**Task objective**
Leave the pictures out. Retype exactly the lines below from the one containing "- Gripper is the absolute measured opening" through the one containing "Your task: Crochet", and no others.

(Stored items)
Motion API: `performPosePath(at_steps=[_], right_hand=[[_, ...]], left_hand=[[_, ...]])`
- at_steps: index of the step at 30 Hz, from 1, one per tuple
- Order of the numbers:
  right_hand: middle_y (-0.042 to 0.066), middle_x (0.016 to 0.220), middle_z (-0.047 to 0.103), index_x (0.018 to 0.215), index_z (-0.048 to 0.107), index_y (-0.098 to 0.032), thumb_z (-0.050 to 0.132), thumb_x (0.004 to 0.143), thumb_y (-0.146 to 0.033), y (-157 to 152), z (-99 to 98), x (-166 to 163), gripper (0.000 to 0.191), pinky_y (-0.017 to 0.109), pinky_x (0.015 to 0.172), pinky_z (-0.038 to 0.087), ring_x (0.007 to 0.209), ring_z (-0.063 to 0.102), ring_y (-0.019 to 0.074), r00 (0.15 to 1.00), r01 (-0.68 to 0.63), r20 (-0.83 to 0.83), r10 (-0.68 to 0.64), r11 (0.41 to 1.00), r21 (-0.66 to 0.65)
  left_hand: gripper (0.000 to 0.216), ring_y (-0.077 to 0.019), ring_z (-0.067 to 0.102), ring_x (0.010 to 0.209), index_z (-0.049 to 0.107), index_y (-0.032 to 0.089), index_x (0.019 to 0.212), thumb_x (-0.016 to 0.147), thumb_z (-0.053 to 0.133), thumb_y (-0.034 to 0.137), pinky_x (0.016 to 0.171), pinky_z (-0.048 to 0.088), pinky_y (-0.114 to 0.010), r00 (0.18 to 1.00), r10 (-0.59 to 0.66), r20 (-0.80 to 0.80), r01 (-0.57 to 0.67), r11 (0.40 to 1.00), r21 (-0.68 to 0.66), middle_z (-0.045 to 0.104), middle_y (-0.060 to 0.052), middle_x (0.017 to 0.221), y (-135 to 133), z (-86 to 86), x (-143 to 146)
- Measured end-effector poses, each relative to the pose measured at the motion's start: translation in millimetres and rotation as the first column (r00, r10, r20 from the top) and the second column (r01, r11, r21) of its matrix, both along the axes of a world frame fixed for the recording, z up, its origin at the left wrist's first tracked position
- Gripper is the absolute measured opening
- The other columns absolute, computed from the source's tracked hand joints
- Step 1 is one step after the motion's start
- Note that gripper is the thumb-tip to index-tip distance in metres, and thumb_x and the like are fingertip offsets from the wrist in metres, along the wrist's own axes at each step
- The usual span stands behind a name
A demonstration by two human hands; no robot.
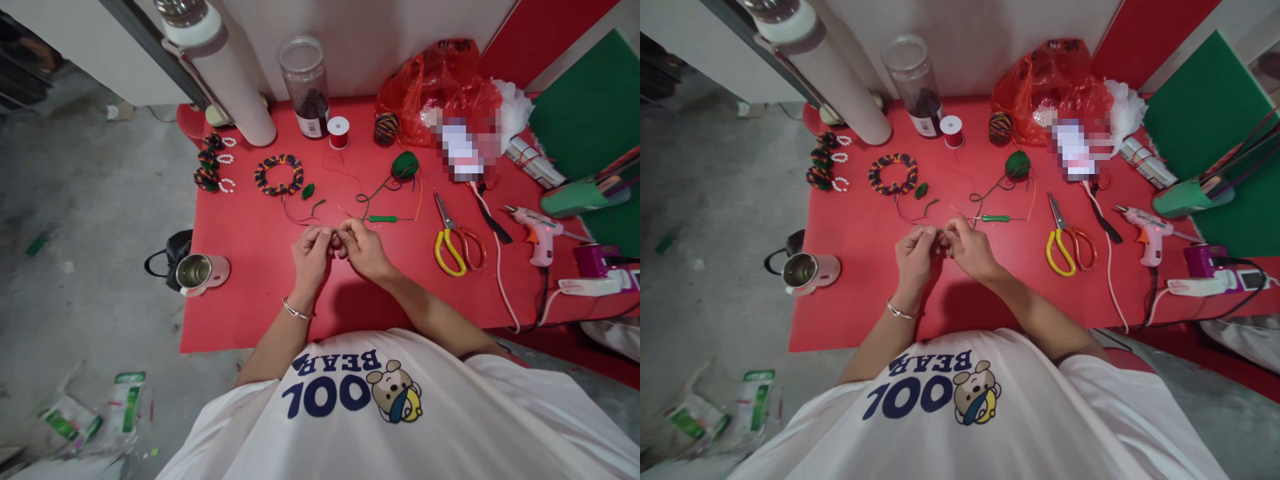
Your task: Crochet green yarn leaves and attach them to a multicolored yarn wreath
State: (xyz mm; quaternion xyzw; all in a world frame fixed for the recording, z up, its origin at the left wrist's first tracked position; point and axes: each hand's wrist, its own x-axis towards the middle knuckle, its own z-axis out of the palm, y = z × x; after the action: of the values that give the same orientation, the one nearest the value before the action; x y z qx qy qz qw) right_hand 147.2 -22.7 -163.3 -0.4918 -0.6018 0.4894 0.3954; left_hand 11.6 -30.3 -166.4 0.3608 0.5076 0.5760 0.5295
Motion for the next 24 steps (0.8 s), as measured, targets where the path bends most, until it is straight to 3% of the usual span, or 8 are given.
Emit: performPosePath(at_steps=[4, 7, 13, 16, 19, 24], right_hand=[[-0.002, 0.081, 0.073, 0.098, 0.049, -0.025, 0.046, 0.107, -0.052, 1.1, -0.6, 1.4, 0.028, 0.022, 0.059, 0.053, 0.06, 0.068, 0.0105, 1.0, -0.005, 0.005, 0.005, 1.0, -0.007], [-0.003, 0.077, 0.071, 0.097, 0.047, -0.026, 0.045, 0.107, -0.057, 1.4, -3.1, 1.5, 0.032, 0.023, 0.058, 0.053, 0.058, 0.067, 0.0112, 1.0, -0.001, 0.0, 0.001, 1.0, -0.009], [-0.003, 0.071, 0.069, 0.099, 0.046, -0.027, 0.045, 0.105, -0.062, 0.4, -7.4, 3.4, 0.036, 0.025, 0.058, 0.055, 0.059, 0.068, 0.0134, 1.0, -0.014, -0.025, 0.014, 1.0, -0.025], [-0.003, 0.068, 0.069, 0.099, 0.046, -0.027, 0.046, 0.106, -0.058, 0.7, -5.8, 6.9, 0.032, 0.026, 0.06, 0.054, 0.059, 0.068, 0.0145, 0.999, -0.039, -0.001, 0.039, 0.999, -0.02], [-0.004, 0.068, 0.069, 0.099, 0.046, -0.026, 0.047, 0.106, -0.052, 1.9, -1.3, 10.7, 0.027, 0.026, 0.061, 0.053, 0.058, 0.068, 0.0141, 0.998, -0.066, -0.003, 0.066, 0.998, -0.021], [-0.004, 0.067, 0.068, 0.099, 0.051, -0.025, 0.048, 0.107, -0.046, 3.3, 4.6, 13.4, 0.023, 0.028, 0.066, 0.049, 0.063, 0.068, 0.0147, 0.992, -0.091, 0.097, 0.087, 0.995, 0.041]], left_hand=[[0.017, -0.0115, 0.058, 0.058, 0.074, 0.018, 0.086, 0.082, 0.077, 0.034, 0.052, 0.047, -0.023, 0.995, -0.008, 0.099, 0.009, 1.0, -0.009, 0.065, -0.001, 0.072, 1.1, 1.4, 1.3], [0.017, -0.0137, 0.065, 0.068, 0.073, 0.02, 0.092, 0.077, 0.079, 0.025, 0.061, 0.053, -0.026, 1.0, 0.015, -0.004, -0.015, 1.0, 0.005, 0.069, -0.002, 0.079, 1.9, -1.2, 0.4], [0.017, -0.0129, 0.065, 0.075, 0.065, 0.022, 0.08, 0.073, 0.078, 0.015, 0.069, 0.054, -0.026, 0.967, 0.146, -0.208, -0.118, 0.983, 0.144, 0.068, -0.003, 0.088, 3.9, -2.0, -2.3], [0.012, -0.0137, 0.063, 0.074, 0.072, 0.022, 0.087, 0.078, 0.079, 0.021, 0.069, 0.052, -0.028, 0.949, 0.109, -0.296, -0.067, 0.987, 0.149, 0.07, -0.003, 0.089, 5.2, -1.1, -5.7], [0.008, -0.0169, 0.064, 0.077, 0.077, 0.021, 0.081, 0.084, 0.077, 0.029, 0.075, 0.053, -0.031, 0.929, 0.043, -0.367, 0.024, 0.984, 0.176, 0.07, -0.004, 0.08, 6.4, 1.2, -8.9], [0.005, -0.0158, 0.064, 0.076, 0.077, 0.021, 0.073, 0.078, 0.076, 0.023, 0.073, 0.051, -0.029, 0.928, 0.028, -0.371, 0.035, 0.986, 0.163, 0.071, -0.004, 0.078, 5.8, 9.2, -8.5]])
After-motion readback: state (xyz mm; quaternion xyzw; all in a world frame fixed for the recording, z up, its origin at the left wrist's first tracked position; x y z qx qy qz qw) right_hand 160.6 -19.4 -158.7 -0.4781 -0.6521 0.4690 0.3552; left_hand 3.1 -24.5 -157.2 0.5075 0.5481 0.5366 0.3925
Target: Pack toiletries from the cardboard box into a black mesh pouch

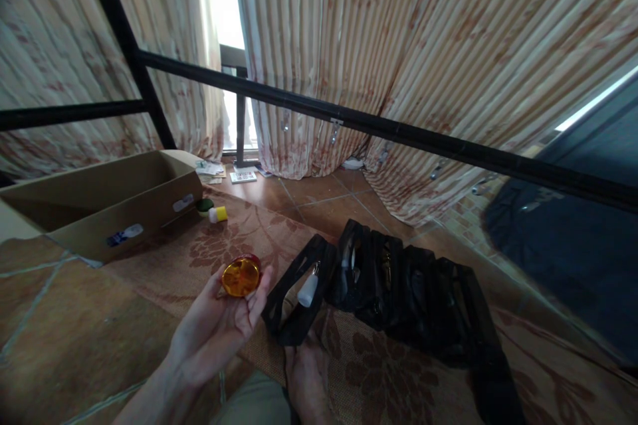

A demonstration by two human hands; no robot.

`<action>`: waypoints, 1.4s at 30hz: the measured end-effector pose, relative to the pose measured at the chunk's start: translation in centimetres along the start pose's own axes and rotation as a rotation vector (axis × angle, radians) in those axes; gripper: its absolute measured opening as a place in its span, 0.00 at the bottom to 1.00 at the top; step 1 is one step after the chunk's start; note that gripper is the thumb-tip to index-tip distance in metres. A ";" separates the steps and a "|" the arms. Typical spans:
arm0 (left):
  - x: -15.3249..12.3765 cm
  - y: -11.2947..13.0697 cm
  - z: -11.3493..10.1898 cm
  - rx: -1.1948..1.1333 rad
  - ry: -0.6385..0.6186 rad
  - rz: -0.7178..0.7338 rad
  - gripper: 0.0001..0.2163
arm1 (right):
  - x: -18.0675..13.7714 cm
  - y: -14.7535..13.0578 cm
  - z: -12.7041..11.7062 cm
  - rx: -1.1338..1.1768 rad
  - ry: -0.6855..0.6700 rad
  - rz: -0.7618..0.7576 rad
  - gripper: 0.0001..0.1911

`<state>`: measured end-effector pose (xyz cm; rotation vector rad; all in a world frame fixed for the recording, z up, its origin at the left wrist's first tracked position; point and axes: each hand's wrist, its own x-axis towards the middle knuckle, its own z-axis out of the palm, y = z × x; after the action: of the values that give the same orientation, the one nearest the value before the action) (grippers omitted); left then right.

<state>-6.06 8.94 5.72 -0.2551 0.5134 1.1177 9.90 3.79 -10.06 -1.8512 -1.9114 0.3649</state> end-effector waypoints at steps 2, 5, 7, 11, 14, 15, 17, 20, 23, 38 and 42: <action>0.1 0.0 0.1 -0.002 0.009 -0.010 0.14 | 0.0 0.1 0.1 0.005 -0.009 0.003 0.21; 0.2 0.0 0.2 -0.004 0.024 -0.024 0.14 | 0.0 0.4 0.3 0.026 0.001 -0.010 0.20; 0.3 0.0 0.4 -0.001 0.027 -0.023 0.15 | 0.0 0.6 0.4 0.027 0.002 -0.012 0.21; 0.3 0.2 0.4 0.005 0.028 0.001 0.13 | 0.0 0.5 0.4 0.018 0.004 -0.022 0.20; 0.2 0.3 0.4 0.015 0.034 -0.011 0.14 | 0.1 0.3 0.2 0.013 0.016 -0.026 0.20; 0.1 0.3 0.3 0.019 0.032 -0.021 0.15 | 0.2 0.3 0.2 0.008 0.024 -0.037 0.20; 0.0 0.4 0.3 0.030 0.028 -0.037 0.15 | 0.2 0.6 0.5 -0.009 0.057 -0.063 0.19; -0.3 0.5 0.4 0.047 0.016 -0.040 0.15 | 0.2 1.4 1.5 -0.037 0.070 -0.060 0.19; -0.6 0.4 0.5 0.064 0.011 -0.013 0.14 | 0.2 2.1 2.5 -0.026 0.051 -0.069 0.19; -1.5 0.3 0.3 0.179 0.049 0.086 0.14 | 0.2 0.5 0.4 0.109 0.000 -0.042 0.18; -1.3 0.4 0.1 0.184 0.087 0.052 0.14 | 0.1 0.3 0.1 0.116 0.011 -0.044 0.18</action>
<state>-6.81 8.12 6.48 -0.1310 0.6993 1.1050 10.09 3.97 -10.32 -1.7306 -1.8791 0.4403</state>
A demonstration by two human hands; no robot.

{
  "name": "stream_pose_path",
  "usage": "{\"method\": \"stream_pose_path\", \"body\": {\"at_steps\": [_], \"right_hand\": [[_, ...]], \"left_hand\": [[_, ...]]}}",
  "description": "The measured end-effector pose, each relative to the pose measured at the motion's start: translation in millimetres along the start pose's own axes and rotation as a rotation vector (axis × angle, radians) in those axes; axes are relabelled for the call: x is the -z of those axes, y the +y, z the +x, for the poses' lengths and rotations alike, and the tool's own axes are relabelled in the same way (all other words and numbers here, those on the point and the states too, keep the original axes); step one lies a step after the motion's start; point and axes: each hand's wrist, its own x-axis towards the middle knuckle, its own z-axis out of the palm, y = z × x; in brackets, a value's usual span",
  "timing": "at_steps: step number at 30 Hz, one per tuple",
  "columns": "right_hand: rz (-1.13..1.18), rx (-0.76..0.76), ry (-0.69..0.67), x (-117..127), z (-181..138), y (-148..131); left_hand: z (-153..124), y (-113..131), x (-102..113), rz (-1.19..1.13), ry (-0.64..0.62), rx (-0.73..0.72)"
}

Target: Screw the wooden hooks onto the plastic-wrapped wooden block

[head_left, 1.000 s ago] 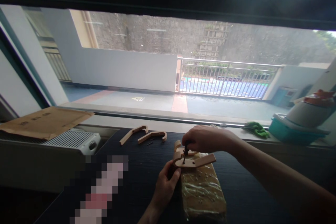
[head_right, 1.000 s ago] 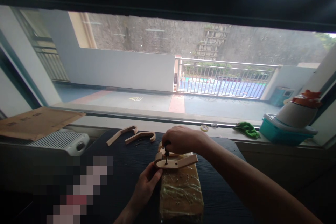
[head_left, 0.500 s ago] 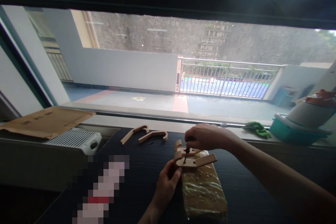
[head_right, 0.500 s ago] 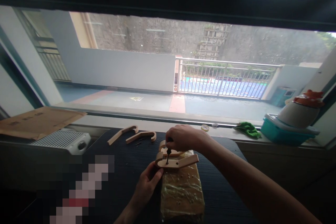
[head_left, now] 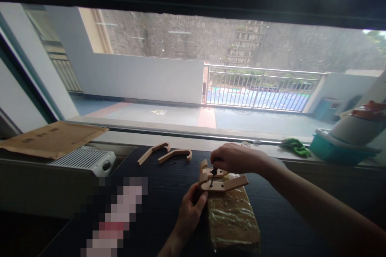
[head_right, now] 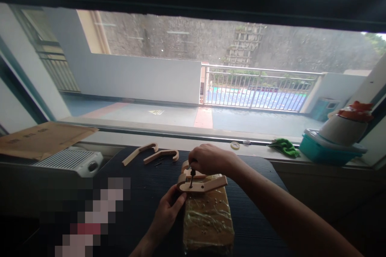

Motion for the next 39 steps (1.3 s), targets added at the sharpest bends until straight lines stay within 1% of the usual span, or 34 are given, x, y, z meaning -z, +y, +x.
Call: {"method": "stream_pose_path", "body": {"at_steps": [5, 14, 16, 19, 21, 25, 27, 29, 33, 36, 39], "right_hand": [[-0.04, -0.028, 0.008, 1.4, -1.2, -2.8], [-0.081, 0.008, -0.084, 15.9, 0.1, -13.3], [-0.097, 0.021, -0.074, 14.2, 1.7, -14.3], [-0.065, 0.031, -0.019, 7.3, 2.2, -11.0], [-0.032, 0.007, 0.016, 2.1, 0.4, -7.5], [-0.015, -0.086, 0.064, -3.9, -4.1, -5.2], [-0.015, -0.113, 0.062, -3.1, -4.9, -6.0], [-0.017, -0.12, 0.027, 0.5, -5.2, -6.8], [-0.025, -0.089, -0.039, 10.3, -7.2, -8.1], [-0.017, -0.041, -0.043, 11.8, -8.0, -10.1], [0.001, -0.001, -0.027, 7.0, -6.0, -11.1]], "left_hand": [[-0.9, 4.2, -0.4, 0.028, 0.0, -0.012], [-1.8, 7.7, -0.8, 0.006, 0.002, -0.019], [-1.4, 6.9, -0.7, 0.005, 0.008, -0.02], [-1.2, 6.2, -0.7, 0.012, 0.006, -0.011], [-1.4, 6.2, -1.0, 0.014, 0.012, -0.006], [-2.4, 8.2, -1.9, 0.009, 0.032, -0.005], [-2.9, 9.7, -2.2, 0.008, 0.035, -0.011], [-3.1, 10.3, -2.1, 0.005, 0.033, -0.016], [-2.3, 7.3, -0.9, -0.007, 0.015, -0.019], [-1.6, 3.9, -0.1, -0.007, -0.004, -0.025], [-1.5, 2.7, 0.2, -0.002, -0.007, -0.02]]}}
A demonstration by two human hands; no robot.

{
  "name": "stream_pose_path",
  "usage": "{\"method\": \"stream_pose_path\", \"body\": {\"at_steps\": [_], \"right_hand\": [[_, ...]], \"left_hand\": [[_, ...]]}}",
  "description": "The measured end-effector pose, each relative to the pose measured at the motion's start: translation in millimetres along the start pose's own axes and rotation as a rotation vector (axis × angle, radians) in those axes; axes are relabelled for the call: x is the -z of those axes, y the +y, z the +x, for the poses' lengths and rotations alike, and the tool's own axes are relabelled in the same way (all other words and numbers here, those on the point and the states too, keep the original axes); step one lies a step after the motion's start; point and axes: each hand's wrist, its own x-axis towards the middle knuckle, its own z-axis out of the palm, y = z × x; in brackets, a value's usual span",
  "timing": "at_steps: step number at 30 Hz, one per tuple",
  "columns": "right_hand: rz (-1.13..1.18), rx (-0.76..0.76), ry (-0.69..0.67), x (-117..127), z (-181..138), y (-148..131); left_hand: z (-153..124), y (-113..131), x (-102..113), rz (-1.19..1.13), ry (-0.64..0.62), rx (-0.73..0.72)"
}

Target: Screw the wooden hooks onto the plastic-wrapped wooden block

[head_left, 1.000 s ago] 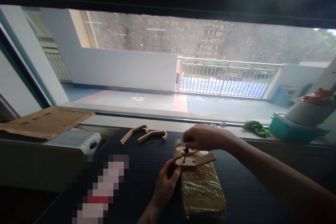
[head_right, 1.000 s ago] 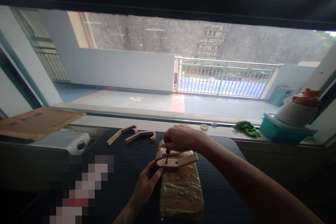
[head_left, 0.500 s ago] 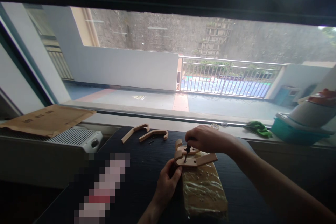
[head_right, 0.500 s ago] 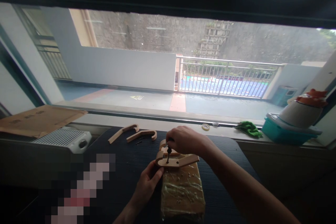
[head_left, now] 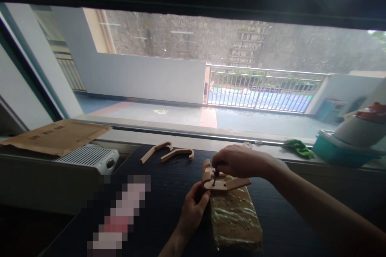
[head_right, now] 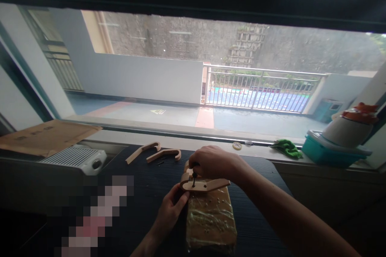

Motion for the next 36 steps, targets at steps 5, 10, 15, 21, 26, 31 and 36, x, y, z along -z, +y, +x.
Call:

**Written reply**
- Gripper is the absolute measured opening
- The other columns absolute, computed from the source's tracked hand joints
- Step 1 is one step after the motion's start
- Note that gripper is the thumb-tip to index-tip distance in metres, and thumb_x and the like are fingertip offsets from the wrist in metres, along the wrist's own axes at each step
- The usual span stands behind a name
A demonstration by two human hands; no robot.
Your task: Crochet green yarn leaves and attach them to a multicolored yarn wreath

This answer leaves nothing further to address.